Authors: Whitley Strieber
Tags: #Fantasy, #Horror, #Werewolves, #Urban Fantasy
“Me? I’m the damn boss. Oughta sit in back.”
She pulled over to the curb. “You don’t like my driving, you do it yourself.”
“I can’t, dearest—my license lapsed last year.”
“When you teamed up with me, dip.”
“Thank you, I’ll make a note of that.”
Becky swung the car out into traffic and jammed the accelerator to the floor. She wasn’t going to let him get to her. Part of the reason he was like this was because she had forced herself on him. Between her husband Dick and her uncle Bob she had exerted plenty of pull to get herself into Homicide and to land a partner once she got there. It took the pull of her husband’s captaincy and her uncle’s inspectorship to move her out of the secretary syndrome and onto the street. She had done well as a patrolman and gotten herself promoted to Detective Sergeant when she deserved it. Most of the women she knew on the force got their promotions at least two or three years late, and then had to fight to avoid ending up on some rotten squad like Missing Persons, where the only action you ever saw was an occasional flat tire on an unmaintained squad car.
So here came Becky Neff just when George Wilson’s most recent partner had punched him in the face and transferred to Safes and Locks. Wilson had to take what he could get, and in this situation it was a rookie detective and, worse, a woman.
He had looked at her as if she had contagious leprosy. For the first six weeks together he had said no more than a word a week to her—six words in six weeks, all of them four-letter. He had schemed to get her out of the division, even started dark rumors about a Board of Inquiry when she missed an important lead in what should have been an easy case.
But gradually she had become better at the work, until even he had been forced to acknowledge it. Soon they were making collars pretty often. In fact they were getting a reputation.
“Women are mostly awful cops,” were his final words on the subject, “but you’re unique. Instead of being awful, you’re just bad.”

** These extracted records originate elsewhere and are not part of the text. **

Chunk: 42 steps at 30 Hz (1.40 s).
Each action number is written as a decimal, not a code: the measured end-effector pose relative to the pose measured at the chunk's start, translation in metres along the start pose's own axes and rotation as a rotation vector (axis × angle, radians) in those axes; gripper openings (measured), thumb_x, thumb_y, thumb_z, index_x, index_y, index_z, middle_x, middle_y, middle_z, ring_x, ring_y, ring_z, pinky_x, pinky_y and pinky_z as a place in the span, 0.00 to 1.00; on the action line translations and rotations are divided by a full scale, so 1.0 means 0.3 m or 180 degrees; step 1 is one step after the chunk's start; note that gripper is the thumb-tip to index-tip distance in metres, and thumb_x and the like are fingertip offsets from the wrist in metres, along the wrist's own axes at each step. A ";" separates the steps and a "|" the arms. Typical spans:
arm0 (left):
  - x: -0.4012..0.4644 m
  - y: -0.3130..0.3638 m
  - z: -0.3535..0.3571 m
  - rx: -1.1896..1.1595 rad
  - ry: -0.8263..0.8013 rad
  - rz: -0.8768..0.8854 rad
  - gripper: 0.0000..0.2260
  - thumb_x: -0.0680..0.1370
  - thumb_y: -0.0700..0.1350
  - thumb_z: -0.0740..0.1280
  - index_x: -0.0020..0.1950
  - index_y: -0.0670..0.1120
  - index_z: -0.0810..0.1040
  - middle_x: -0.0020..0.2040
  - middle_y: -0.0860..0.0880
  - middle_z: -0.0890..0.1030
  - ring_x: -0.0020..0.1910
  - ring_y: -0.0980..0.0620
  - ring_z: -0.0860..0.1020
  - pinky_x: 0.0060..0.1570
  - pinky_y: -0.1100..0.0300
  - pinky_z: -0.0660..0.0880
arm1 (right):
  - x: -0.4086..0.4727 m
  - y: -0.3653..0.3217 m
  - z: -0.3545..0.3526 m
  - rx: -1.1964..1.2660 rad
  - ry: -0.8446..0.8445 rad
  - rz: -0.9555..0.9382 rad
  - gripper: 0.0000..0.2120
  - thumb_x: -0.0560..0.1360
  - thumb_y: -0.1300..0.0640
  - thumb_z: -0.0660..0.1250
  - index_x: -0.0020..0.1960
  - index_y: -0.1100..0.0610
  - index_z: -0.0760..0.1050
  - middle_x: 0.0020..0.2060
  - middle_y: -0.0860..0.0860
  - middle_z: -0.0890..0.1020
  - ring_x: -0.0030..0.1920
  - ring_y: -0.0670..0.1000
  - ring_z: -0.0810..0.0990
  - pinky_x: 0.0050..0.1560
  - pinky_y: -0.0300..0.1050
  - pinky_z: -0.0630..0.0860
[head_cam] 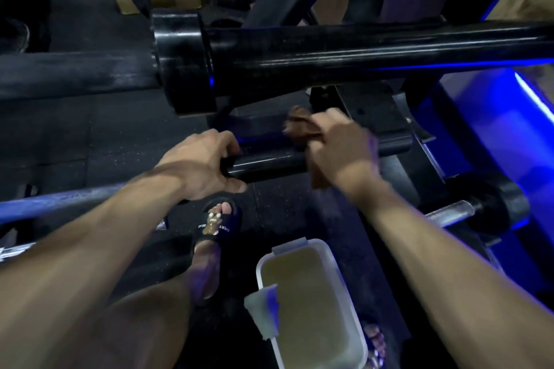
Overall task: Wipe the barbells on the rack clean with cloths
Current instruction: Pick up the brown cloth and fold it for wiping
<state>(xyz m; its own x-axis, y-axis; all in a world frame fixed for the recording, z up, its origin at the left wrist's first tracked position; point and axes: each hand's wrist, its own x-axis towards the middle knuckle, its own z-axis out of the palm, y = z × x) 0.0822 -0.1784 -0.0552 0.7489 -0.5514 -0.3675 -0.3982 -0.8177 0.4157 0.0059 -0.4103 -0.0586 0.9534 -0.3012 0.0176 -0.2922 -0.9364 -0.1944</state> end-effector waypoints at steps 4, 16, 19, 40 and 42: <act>0.003 -0.012 -0.002 0.0001 -0.0018 0.0070 0.21 0.75 0.62 0.72 0.64 0.55 0.77 0.56 0.53 0.74 0.58 0.50 0.74 0.59 0.56 0.71 | 0.043 0.162 -0.037 -0.0453 0.0356 0.1184 0.12 0.79 0.53 0.64 0.61 0.54 0.76 0.60 0.55 0.76 0.56 0.64 0.80 0.52 0.54 0.74; 0.003 -0.007 0.001 0.0002 0.0092 0.0064 0.28 0.69 0.63 0.77 0.64 0.54 0.77 0.56 0.53 0.73 0.57 0.50 0.74 0.62 0.49 0.74 | 0.064 0.099 -0.050 -0.0099 0.0123 0.0872 0.14 0.78 0.53 0.66 0.62 0.52 0.78 0.59 0.56 0.80 0.58 0.64 0.80 0.57 0.54 0.76; 0.006 0.001 -0.004 0.0032 0.0071 0.0105 0.25 0.70 0.63 0.76 0.63 0.55 0.77 0.56 0.54 0.73 0.57 0.50 0.73 0.63 0.48 0.73 | 0.089 0.179 -0.090 0.0632 0.0192 0.1607 0.13 0.77 0.50 0.68 0.59 0.54 0.81 0.56 0.59 0.83 0.57 0.64 0.81 0.58 0.53 0.77; -0.012 0.005 0.002 -0.0459 0.0072 -0.0217 0.19 0.71 0.57 0.78 0.57 0.60 0.73 0.52 0.57 0.76 0.54 0.50 0.76 0.58 0.52 0.75 | -0.011 0.063 -0.043 -0.0539 -0.0175 0.0581 0.17 0.79 0.56 0.59 0.67 0.48 0.73 0.61 0.52 0.80 0.61 0.58 0.77 0.54 0.51 0.75; -0.013 0.010 -0.002 -0.0440 0.0093 -0.0192 0.20 0.70 0.57 0.79 0.56 0.60 0.73 0.49 0.60 0.74 0.53 0.50 0.75 0.55 0.53 0.74 | 0.000 0.096 -0.052 -0.0745 -0.0032 0.1014 0.13 0.80 0.56 0.60 0.64 0.52 0.73 0.61 0.55 0.80 0.61 0.61 0.78 0.53 0.51 0.75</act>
<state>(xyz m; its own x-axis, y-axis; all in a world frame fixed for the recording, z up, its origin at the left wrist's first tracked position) 0.0783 -0.1787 -0.0520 0.7852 -0.4953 -0.3717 -0.2767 -0.8176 0.5050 -0.0036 -0.4400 -0.0490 0.8127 -0.5825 -0.0174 -0.5815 -0.8125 0.0403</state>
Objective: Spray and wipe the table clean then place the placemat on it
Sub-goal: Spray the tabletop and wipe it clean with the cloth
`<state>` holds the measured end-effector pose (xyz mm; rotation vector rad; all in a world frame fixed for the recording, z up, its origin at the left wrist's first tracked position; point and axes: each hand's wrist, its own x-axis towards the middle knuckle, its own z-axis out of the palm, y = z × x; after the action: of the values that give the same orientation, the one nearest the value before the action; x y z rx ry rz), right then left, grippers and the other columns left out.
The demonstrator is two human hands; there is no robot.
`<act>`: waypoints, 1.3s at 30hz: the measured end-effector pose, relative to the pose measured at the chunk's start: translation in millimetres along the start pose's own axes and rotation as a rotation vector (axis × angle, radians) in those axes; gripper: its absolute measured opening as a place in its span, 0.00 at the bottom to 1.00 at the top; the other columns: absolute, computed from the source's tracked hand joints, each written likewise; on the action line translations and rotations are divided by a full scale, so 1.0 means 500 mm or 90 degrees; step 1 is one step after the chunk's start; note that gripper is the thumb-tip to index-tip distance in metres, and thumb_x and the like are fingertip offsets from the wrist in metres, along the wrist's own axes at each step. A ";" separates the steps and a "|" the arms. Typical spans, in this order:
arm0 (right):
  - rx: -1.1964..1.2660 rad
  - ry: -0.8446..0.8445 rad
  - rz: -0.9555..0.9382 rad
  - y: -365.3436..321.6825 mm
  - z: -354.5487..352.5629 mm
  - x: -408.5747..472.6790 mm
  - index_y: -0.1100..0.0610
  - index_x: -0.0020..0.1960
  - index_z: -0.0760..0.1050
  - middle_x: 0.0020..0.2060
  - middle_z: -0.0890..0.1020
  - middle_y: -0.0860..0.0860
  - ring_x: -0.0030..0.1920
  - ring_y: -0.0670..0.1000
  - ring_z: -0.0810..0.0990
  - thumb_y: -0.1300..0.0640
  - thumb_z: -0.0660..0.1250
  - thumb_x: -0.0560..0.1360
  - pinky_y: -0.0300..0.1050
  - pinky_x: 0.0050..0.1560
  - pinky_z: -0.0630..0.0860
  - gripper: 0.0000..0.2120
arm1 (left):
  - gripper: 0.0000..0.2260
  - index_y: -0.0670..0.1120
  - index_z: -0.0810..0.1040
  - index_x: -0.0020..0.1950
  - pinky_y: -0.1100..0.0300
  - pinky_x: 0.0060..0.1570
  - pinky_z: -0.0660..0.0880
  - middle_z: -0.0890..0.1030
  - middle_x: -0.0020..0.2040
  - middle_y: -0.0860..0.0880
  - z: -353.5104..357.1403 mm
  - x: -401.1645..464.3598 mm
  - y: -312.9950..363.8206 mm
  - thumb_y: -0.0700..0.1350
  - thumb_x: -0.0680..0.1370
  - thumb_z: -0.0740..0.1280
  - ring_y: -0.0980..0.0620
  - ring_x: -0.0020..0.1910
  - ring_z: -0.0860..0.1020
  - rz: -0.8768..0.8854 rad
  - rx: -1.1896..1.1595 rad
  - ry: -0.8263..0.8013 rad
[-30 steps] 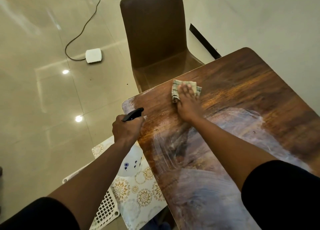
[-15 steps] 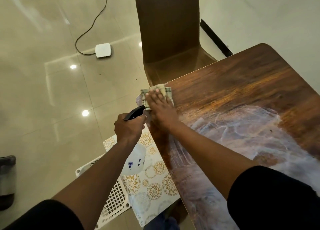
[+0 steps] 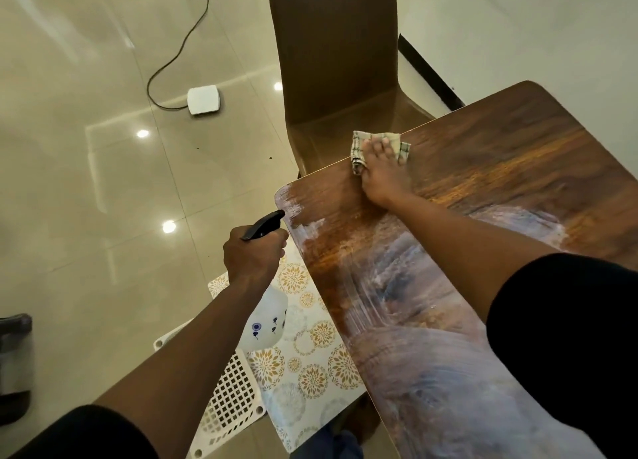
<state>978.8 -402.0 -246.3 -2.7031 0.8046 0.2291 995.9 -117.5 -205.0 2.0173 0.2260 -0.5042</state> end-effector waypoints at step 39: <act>0.041 0.010 -0.108 -0.099 0.104 -0.185 0.50 0.84 0.41 0.83 0.41 0.51 0.82 0.54 0.36 0.52 0.54 0.85 0.58 0.81 0.41 0.33 | 0.07 0.46 0.88 0.47 0.54 0.35 0.73 0.84 0.32 0.47 -0.008 -0.067 -0.032 0.47 0.73 0.75 0.48 0.28 0.76 -0.035 -0.042 0.023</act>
<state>926.3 -298.3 -260.9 -2.6962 0.5726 0.1404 961.1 -104.8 -201.4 1.9610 0.3171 -0.4889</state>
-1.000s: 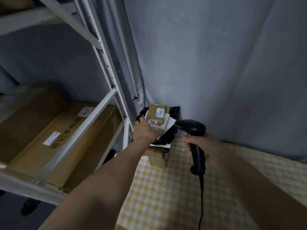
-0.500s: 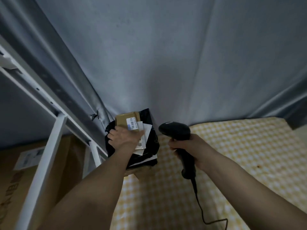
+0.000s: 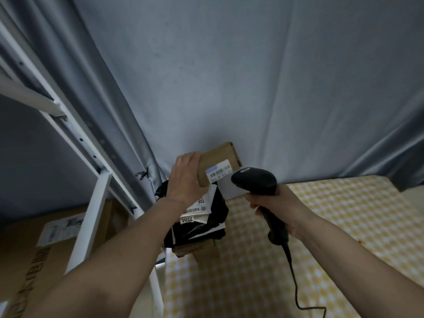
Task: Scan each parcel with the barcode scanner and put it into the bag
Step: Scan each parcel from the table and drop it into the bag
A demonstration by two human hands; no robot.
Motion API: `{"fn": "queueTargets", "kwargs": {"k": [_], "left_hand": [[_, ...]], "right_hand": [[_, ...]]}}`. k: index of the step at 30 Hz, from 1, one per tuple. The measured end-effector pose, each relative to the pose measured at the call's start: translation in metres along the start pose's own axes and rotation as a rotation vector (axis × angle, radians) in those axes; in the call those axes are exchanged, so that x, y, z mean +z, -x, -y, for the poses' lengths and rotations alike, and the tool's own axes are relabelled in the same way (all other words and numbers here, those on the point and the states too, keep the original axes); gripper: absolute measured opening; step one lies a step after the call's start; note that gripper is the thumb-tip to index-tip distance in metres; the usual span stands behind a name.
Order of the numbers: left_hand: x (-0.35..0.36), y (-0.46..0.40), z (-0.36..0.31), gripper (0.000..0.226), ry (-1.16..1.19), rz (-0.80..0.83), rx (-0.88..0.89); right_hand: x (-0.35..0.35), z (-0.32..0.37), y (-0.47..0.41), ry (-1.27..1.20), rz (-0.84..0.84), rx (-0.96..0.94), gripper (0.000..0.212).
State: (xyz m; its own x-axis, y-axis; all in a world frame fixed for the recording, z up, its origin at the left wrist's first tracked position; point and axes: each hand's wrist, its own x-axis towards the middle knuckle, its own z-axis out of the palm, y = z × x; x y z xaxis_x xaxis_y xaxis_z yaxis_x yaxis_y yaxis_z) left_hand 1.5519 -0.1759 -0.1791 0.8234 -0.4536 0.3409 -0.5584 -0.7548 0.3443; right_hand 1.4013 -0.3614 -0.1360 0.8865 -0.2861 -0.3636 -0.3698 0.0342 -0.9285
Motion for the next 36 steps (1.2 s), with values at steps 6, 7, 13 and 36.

Coming from Wilson that was a compliment, perhaps the highest he had ever paid a fellow officer. After that his grumbling became inarticulate and he let the partnership roll along under its own considerable steam.
They worked like two parts of the same person, constantly completing each other’s thoughts. People like the Chief Medical Examiner started requesting their help on troublesome cases. But when their work started to reach the papers, it was invariably the attractive, unusual lady cop Becky Neff who ended up in the Daily News centerfold. Wilson was only another skilled policeman; Becky was interesting news. Wilson, of course, claimed to hate publicity. But she knew he hated even more the fact that he didn’t get any.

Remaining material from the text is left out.